Ils sont la dernière solution de l’État pour environ 500 enfants avec des besoins éducatifs spéciaux lorsque l’école publique ne parvient pas à répondre à leurs besoins, mais les difficultés financières deviennent de plus en plus oppressantes et les directeurs ne savent pas combien de temps encore ils pourront maintenir les établissements ouverts.
« Nous ne savons pas jusqu’à quand nous pourrons tenir, mais l’avenir de l’école est clairement en péril », a déclaré à Lusa Isabel Beirão, directrice du Colégio Eduardo Claparède, à Lisbonne, où étudient 83 élèves.
À la fin de l’année 2022, le Colégio Eduardo Claparède – l’un des cinq avec des contrats de coopération avec le Ministère de l’Éducation, de la Science et de l’Innovation (MECI) – avait informé les parents qu’il ne rouvrirait pas ses portes en janvier, après avoir déclaré la faillite.

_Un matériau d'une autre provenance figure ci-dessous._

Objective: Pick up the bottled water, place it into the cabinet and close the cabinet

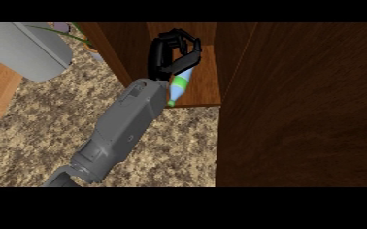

À l’époque, la contribution par élève versée aux collèges d’enseignement spécial n’avait pas été modifiée depuis 2008 et l’institution était arrivée à ses limites.
Pour éviter la fermeture, le gouvernement, alors dirigé par António Costa, a augmenté le montant payé par mois par élève de 511,89 à 651,26 euros, avec l’engagement d’une nouvelle augmentation l’année suivante, qui ne s’est pas concrétisée en raison de la chute du gouvernement.
Sous l’administration d’un nouveau ministre, les collèges d’enseignement spécial ont de nouveau sollicité une aide auprès du gouvernement et ont été reçus en janvier 2025, mais n’ont pas reçu, depuis lors, d’informations de l’équipe dirigée par Fernando Alexandre.
À l’instar d’Eduardo Claparède, les quatre autres collèges d’enseignement spécial avec des contrats de coopération avec le gouvernement accueillent également des élèves, envoyés par le MECI, dont les conditions ne permettent pas un suivi dans l’école publique.
Ce sont principalement des enfants et des jeunes avec des troubles du spectre autistique de niveau 2 et 3, mais ils accueillent également des élèves avec paralysie cérébrale, troubles mentaux ou comportementaux.